Evangelina Tolosa, de 42 años, era docente de la Escuela Provincial N° 722 del barrio Prospero Palazzo y estaba estudiando Trabajo Social en la Universidad Nacional de la Patagonia San Juan Bosco.

"TODOS LOS AÑOS LO MISMO"

En la ciudad petrolera por excelencia, más de 20 000 personas tienen problemas de vivienda a pesar de estar inscriptas, en algunos casos, hace 30 años en el Instituto Provincial de la Vivienda a la espera de una solución habitacional, y más de 100 000 están bajo la línea de pobreza, a pesar de que la ciudad produce el 67% del petróleo que exporta el país.

Seguramente habrá quien diga que se trató de un "accidente". Pero un accidente es algo que no se puede evitar. Y este no es el caso. Cuando este sistema capitalista organizado en función de la ganancia empresaria y su Estado nos imponen condiciones de vida miserables, hacinamiento, precariedad, las comunidades están expuestas a morir. En una vivienda digna esto no ocurriría. Por eso nos llena de dolor y de bronca.

El crimen social de Evangelina Tolosa y su hijo, es producto de la política de lo posible de los últimos 40 años, al menos, que viene posponiendo los verdaderos problemas de la clase trabajadora para un “más adelante” que nunca llega. Millones de metros de gas son entubados desde Chubut, pero la población debe calentarse ante el crudo invierno con un mechero. El desarrollo de la extracción de hidrocarburos no esta en función de garantizar lo mínimo indispensable para la población, sino las ganancias de los capitalistas.

El Estado es responsable

El lunes 2 de mayo, por la mañana, se incendió una casa en el kilómetro 8. Mientras se están investigando las causas, de fondo queda expuesta la precariedad de infraestructura que sufren hace décadas los barrios obreros.

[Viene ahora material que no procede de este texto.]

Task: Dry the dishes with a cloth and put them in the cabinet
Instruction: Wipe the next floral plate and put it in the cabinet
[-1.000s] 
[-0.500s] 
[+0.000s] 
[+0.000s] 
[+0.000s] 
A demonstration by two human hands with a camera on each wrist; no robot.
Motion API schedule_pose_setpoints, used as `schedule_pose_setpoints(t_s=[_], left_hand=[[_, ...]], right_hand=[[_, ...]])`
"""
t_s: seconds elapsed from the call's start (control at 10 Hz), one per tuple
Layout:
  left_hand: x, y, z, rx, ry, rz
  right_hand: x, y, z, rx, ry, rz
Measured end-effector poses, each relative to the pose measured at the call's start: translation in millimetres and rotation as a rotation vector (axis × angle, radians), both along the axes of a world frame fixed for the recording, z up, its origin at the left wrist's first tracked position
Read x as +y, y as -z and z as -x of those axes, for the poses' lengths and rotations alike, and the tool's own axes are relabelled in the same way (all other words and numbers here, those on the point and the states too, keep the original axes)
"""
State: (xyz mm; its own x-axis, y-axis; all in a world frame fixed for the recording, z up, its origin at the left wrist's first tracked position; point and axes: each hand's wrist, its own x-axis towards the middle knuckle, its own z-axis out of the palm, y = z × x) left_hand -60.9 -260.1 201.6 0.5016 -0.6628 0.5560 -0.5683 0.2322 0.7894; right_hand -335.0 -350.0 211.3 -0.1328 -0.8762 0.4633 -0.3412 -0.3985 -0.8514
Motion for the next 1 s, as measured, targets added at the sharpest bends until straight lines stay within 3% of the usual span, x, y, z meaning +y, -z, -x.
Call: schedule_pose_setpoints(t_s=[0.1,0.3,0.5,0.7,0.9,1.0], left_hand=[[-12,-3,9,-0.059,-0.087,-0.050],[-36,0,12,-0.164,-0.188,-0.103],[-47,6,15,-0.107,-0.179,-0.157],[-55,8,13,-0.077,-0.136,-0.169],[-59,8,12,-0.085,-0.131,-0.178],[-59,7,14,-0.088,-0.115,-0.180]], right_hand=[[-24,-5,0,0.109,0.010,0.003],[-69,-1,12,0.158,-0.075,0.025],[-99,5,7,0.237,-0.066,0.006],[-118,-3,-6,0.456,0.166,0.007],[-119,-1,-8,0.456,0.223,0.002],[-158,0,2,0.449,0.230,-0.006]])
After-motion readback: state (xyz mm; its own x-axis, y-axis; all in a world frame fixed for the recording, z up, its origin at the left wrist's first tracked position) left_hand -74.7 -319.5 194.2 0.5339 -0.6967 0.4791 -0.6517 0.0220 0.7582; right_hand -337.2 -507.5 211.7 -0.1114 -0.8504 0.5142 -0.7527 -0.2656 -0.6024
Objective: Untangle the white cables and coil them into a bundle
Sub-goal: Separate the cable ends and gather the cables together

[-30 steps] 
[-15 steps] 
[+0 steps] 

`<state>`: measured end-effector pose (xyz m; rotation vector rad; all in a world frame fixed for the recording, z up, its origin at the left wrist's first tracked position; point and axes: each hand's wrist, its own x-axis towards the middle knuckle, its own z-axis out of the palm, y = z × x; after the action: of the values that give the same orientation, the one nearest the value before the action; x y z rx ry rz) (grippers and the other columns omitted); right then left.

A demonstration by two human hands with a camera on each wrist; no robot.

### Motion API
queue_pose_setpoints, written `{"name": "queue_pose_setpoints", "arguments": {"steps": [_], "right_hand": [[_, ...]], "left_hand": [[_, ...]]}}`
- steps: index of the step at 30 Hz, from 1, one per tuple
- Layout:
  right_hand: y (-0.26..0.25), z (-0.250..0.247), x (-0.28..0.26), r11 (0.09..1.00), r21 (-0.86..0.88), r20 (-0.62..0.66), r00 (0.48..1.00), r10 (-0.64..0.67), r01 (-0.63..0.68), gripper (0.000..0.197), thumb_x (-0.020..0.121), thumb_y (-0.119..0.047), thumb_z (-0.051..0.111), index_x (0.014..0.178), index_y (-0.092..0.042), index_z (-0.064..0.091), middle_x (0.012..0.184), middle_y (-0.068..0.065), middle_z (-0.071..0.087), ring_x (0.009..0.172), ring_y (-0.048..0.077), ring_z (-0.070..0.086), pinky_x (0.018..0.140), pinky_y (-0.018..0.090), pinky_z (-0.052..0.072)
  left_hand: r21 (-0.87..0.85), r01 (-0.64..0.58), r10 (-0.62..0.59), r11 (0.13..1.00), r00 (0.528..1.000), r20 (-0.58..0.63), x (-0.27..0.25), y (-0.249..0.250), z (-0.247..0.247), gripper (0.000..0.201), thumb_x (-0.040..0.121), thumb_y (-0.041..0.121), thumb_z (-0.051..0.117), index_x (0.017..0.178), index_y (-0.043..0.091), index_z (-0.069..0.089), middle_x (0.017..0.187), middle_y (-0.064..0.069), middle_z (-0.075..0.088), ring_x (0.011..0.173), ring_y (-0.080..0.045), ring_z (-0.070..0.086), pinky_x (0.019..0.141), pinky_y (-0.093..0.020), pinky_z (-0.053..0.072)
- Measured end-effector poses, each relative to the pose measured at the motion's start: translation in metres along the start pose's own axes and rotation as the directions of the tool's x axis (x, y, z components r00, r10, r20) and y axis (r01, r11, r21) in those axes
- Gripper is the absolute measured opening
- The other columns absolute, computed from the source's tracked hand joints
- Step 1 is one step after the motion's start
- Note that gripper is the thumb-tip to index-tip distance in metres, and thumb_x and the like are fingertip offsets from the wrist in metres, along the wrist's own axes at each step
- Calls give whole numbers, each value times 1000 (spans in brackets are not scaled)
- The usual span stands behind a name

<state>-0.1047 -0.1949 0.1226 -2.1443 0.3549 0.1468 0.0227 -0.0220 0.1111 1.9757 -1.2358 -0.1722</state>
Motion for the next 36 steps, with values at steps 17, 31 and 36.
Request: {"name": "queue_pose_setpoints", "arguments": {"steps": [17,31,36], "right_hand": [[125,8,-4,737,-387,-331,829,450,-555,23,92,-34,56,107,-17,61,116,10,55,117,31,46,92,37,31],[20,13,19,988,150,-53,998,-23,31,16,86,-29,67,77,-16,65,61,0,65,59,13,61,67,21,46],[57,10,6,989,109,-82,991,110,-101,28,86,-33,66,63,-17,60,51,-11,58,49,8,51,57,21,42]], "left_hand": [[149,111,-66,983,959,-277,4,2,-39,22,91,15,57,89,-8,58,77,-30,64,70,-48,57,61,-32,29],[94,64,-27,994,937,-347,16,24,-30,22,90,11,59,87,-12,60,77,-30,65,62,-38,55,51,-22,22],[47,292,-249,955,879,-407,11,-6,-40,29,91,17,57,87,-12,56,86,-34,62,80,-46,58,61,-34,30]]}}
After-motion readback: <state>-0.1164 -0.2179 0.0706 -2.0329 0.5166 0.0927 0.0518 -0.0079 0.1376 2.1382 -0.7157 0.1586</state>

Se trata de muertes evitables, que se pierden por la precarización y la falta de viviendas dignas. El Estado es responsable.

No es una tragedia, es un crimen social

Con el comienzo de los primeros fríos vemos cómo las casas de las barriadas populares se caen a pedazos, con instalaciones de luz y gas precarias que convierten las viviendas, muchas de ellas de madera, en verdaderas casas cromañón.

Hay que invertir las prioridades

El estado nacional y provincial no tiene ningún tipo de plan de viviendas populares ya que su prioridad es cumplir con el FMI y los bonistas. Y es una situación muy dolorosa que bajo ningún punto de vista vamos a naturalizar.

A las familias trabajadoras que se le niega el acceso a una vivienda digna, vivir en la precariedad se vuelve una trampa. La última amenaza de fragilidad a la que son expuestos tiene responsables. En un municipio donde la desigualdad estructural es cada vez más brutal.

Es urgente luchar por un plan de viviendas públicas de calidad para terminar con la precariedad de los barrios populares.

No queremos que ninguna persona pierda la vida por vivir en condiciones miserables, por eso decimos que la crisis la paguen los capitalistas y peleamos para que las futuras generaciones puedan tener una vida que merezca ser vivida.